Unite welcomes news that healthcare workers will now receive recommended one percent pay increase
Latest Retail Price Inflation figures mean HSC workers effectively still suffering a 2.9% standard of living cut
December 13th: Kevin McAdam, Unite Industrial officer with responsibility for the health sector welcomed confirmation that the Department of Health would ensure that £26 million set aside for a one percent pay increase for healthcare workers would be released:
“This is a welcome development for our members in the health and social care services. The one percent pay increase for 2017-18 was recommended by the UK-wide Independent Pay Body but denied until now to workers in Northern Ireland.
“We have sought long and hard to remove the log-jam that left healthcare workers bewildered as they heard £26 million had been allocated to cover the costs of a one percent pay increase but that this could not be released in the absence of an Executive Minister.
“The pay increase, meagre as it is, will be backdated to April 1st of this year and will be worth approximately £300 to workers. It is sure to be welcome to healthcare workers coming as it is in the mouth of Christmas. But the delay in providing the pay increase was completely unnecessary and appears to be politically-inspired.
“Indeed while this announcement is welcome, it is completely inadequate. Healthcare workers are still seeing their pay decrease year-on-year losing 15 percent in pay in real terms since the Banking crisis ten years ago.
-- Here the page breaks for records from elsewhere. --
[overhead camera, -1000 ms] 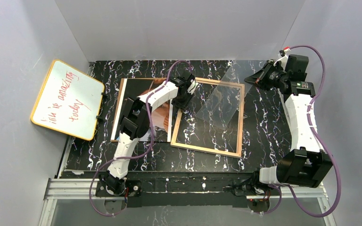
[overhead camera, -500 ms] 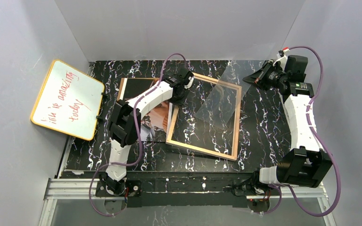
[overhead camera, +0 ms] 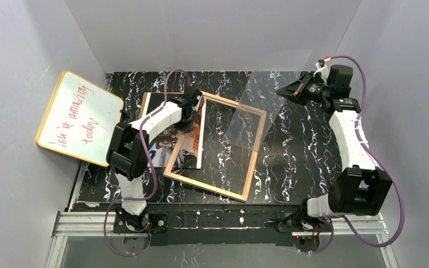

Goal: Put the photo into the frame
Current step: Move the photo frame to the center of the board, then place the photo frame item in the photo frame.

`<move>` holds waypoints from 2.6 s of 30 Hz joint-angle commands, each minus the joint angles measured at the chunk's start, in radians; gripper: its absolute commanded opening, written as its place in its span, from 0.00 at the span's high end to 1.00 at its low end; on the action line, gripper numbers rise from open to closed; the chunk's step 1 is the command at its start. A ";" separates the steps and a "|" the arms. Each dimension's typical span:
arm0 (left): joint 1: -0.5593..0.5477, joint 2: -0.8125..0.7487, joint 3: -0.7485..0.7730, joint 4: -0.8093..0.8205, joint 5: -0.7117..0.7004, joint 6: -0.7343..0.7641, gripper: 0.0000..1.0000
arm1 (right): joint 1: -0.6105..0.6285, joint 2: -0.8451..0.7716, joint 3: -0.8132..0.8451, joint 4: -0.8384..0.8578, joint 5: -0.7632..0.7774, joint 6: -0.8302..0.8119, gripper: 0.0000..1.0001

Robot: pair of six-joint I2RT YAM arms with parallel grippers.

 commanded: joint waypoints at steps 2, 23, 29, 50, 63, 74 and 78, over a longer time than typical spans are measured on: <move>0.057 -0.132 -0.122 0.039 -0.034 -0.038 1.00 | 0.077 0.023 0.050 0.073 -0.009 0.008 0.99; 0.278 -0.167 -0.270 0.083 0.373 -0.144 0.65 | 0.298 0.145 0.234 0.052 0.065 0.019 0.99; 0.413 -0.251 -0.216 0.008 0.482 -0.046 0.24 | 0.385 0.165 0.280 0.019 0.083 0.032 0.99; 0.623 -0.139 0.036 -0.120 0.397 0.175 0.02 | 0.520 0.118 -0.193 0.637 -0.164 0.510 0.99; 0.599 -0.112 -0.127 -0.081 0.396 0.258 0.06 | 0.451 0.189 -0.410 0.597 -0.127 0.338 0.99; 0.468 -0.097 -0.231 -0.035 0.447 0.287 0.57 | 0.425 0.192 -0.336 0.430 -0.095 0.116 0.99; 0.467 -0.076 -0.205 -0.055 0.496 0.275 0.72 | 0.432 0.155 -0.321 0.498 -0.144 0.120 0.99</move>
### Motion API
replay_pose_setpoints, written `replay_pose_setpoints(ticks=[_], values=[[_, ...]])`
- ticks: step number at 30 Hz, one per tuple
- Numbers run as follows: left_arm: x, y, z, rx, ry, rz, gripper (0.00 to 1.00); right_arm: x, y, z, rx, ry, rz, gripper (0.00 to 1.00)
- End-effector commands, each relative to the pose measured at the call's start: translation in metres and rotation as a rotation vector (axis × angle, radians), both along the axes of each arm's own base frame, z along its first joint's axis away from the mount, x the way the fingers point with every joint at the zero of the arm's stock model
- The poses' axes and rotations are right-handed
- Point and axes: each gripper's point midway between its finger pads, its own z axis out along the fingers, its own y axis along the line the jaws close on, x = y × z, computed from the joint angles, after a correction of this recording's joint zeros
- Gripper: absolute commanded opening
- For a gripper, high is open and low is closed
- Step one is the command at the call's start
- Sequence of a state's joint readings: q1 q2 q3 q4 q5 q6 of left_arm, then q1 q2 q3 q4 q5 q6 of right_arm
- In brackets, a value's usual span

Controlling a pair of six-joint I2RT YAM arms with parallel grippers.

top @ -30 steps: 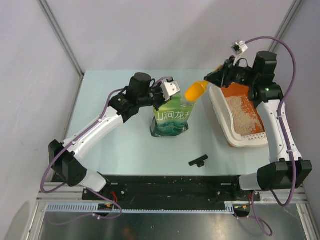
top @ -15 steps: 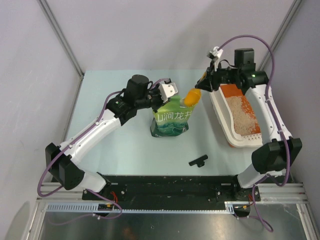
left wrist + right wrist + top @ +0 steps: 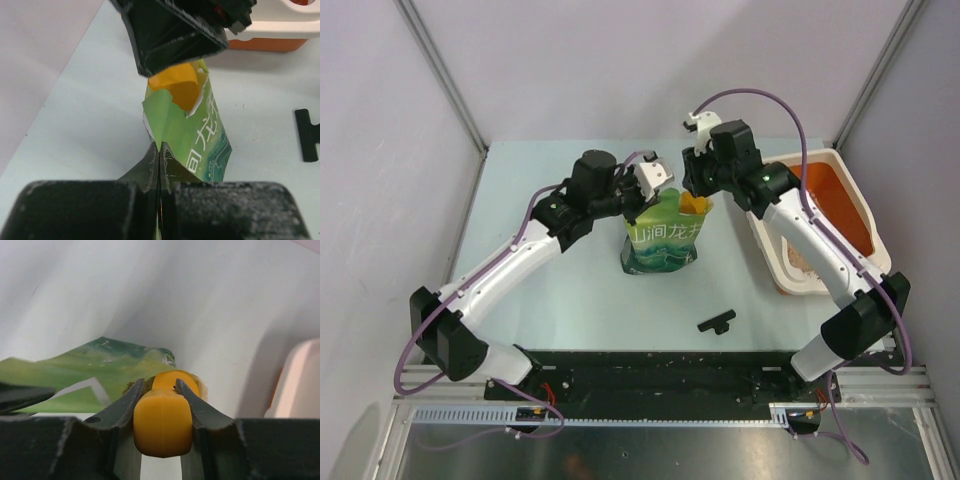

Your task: Fill the litter box with clean litter

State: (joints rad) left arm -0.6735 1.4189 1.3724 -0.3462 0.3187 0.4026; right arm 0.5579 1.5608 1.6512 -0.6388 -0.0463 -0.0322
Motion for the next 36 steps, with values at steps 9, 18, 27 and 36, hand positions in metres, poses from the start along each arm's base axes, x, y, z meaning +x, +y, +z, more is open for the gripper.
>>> replay_pose_setpoints(ticks=[9, 18, 27, 36], values=[[-0.015, -0.002, 0.070, -0.198, -0.101, -0.027, 0.00, 0.000, -0.031, -0.042, -0.021, 0.025, -0.222, 0.00], [-0.021, -0.007, 0.070, -0.228, -0.081, -0.048, 0.00, -0.020, -0.027, -0.092, -0.047, 0.165, -0.236, 0.00], [-0.031, -0.013, 0.059, -0.254, -0.013, -0.051, 0.00, -0.043, 0.000, -0.116, 0.131, 0.342, -0.231, 0.00], [-0.037, -0.007, 0.050, -0.234, -0.020, -0.035, 0.00, -0.051, 0.045, -0.087, 0.403, 0.386, -0.088, 0.00]])
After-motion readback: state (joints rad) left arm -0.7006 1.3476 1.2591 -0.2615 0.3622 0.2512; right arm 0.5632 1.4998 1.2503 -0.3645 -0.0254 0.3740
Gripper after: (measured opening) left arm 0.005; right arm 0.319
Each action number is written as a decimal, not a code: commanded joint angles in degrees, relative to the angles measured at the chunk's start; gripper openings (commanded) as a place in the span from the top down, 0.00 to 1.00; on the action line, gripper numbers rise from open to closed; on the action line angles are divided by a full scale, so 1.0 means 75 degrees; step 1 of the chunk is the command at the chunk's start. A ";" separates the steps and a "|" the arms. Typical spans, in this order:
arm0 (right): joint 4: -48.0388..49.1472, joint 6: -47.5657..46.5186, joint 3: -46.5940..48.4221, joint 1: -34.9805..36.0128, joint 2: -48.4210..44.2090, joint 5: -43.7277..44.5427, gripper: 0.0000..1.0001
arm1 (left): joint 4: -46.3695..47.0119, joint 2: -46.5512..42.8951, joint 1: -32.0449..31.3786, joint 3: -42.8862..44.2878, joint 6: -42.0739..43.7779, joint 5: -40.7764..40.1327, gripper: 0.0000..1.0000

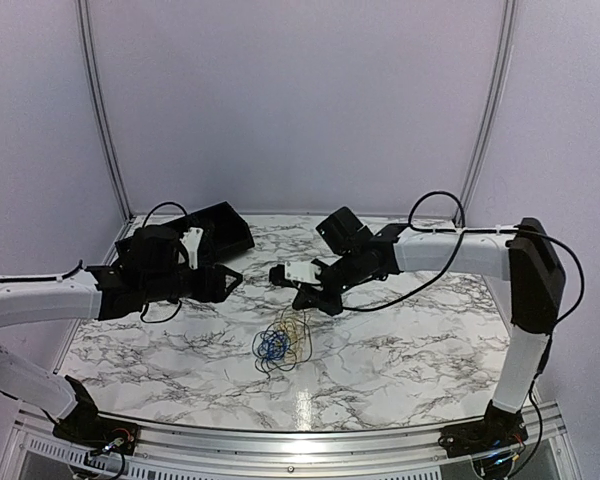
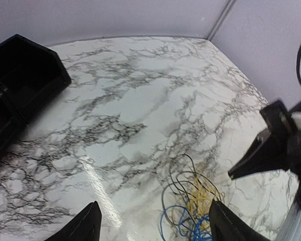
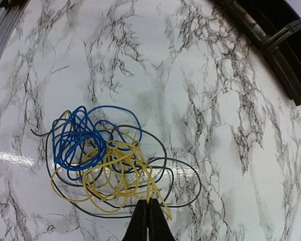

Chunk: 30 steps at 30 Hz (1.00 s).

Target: Untangle the cables

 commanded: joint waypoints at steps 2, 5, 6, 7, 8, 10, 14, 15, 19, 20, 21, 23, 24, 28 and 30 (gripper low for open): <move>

Yesterday’s UK-wide retail price inflation figure – an index no longer used by the government to calculate pay but one that reflects the real cost price inflation actually experienced by workers – was 3.9%. This means that despite today’s pay increase healthcare workers are effectively losing 2.9% in real terms.
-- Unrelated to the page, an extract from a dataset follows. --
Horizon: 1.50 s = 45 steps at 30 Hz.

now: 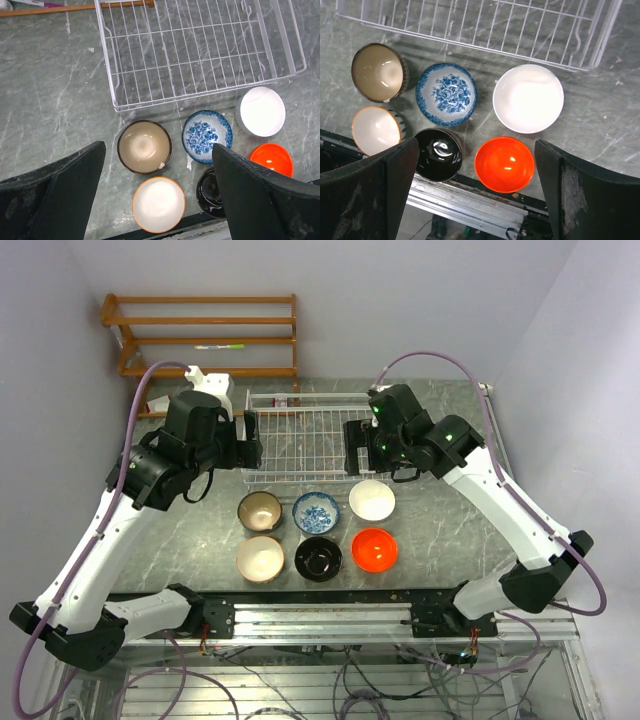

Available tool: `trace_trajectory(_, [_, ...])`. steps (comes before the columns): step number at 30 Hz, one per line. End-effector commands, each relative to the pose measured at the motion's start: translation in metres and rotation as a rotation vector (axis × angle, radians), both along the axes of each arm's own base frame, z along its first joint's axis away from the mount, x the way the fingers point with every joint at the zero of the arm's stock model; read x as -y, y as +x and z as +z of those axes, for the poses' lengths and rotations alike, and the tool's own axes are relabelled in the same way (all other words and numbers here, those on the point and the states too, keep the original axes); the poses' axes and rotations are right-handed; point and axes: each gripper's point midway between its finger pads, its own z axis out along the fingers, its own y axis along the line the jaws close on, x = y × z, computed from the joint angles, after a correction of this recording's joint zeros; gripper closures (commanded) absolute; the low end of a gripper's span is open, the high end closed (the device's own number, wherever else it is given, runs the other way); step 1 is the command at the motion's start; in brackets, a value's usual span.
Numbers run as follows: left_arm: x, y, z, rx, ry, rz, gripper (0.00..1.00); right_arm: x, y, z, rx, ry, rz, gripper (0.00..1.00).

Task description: Load the bowls into the dish rack

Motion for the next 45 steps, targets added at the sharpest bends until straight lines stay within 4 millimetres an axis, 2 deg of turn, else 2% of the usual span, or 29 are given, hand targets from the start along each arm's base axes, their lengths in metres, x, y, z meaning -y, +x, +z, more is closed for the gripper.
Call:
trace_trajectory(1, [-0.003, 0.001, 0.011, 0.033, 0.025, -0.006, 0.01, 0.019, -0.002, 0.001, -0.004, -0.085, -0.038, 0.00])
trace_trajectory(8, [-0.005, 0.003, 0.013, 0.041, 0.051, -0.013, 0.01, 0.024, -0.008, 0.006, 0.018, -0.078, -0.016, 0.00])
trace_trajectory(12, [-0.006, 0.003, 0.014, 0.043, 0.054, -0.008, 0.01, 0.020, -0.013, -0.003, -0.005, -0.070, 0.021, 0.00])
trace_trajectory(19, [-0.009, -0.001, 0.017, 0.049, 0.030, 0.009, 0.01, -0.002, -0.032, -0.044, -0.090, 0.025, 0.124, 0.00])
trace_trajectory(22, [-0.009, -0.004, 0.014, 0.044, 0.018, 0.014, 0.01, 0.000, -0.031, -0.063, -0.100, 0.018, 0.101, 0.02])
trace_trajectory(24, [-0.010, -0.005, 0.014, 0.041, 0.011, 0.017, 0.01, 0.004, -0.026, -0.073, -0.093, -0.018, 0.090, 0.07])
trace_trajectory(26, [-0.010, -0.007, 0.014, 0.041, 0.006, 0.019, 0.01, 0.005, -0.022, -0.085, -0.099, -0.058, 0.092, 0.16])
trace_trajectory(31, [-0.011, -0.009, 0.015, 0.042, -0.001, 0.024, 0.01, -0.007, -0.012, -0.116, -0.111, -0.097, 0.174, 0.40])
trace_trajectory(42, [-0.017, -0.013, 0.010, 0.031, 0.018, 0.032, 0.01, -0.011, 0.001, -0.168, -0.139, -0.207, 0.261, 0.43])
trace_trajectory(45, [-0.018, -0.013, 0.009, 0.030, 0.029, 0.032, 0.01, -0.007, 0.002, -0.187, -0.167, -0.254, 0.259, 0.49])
“Such pay policy is unsustainable and reflects a Tory government which is determined to engineer a crisis in our precious NHS in order to open it up to private profit. The effect is to be witnessed across our services which are struggling to retain staff. Nowhere is this situation worse than Northern Ireland where pay has fallen behind other UK nations under the watch of the last Executive. We desperately need a functioning Executive to invest in our HSC workforce to ensure we can retain world-class healthcare professionals and staff into the future”.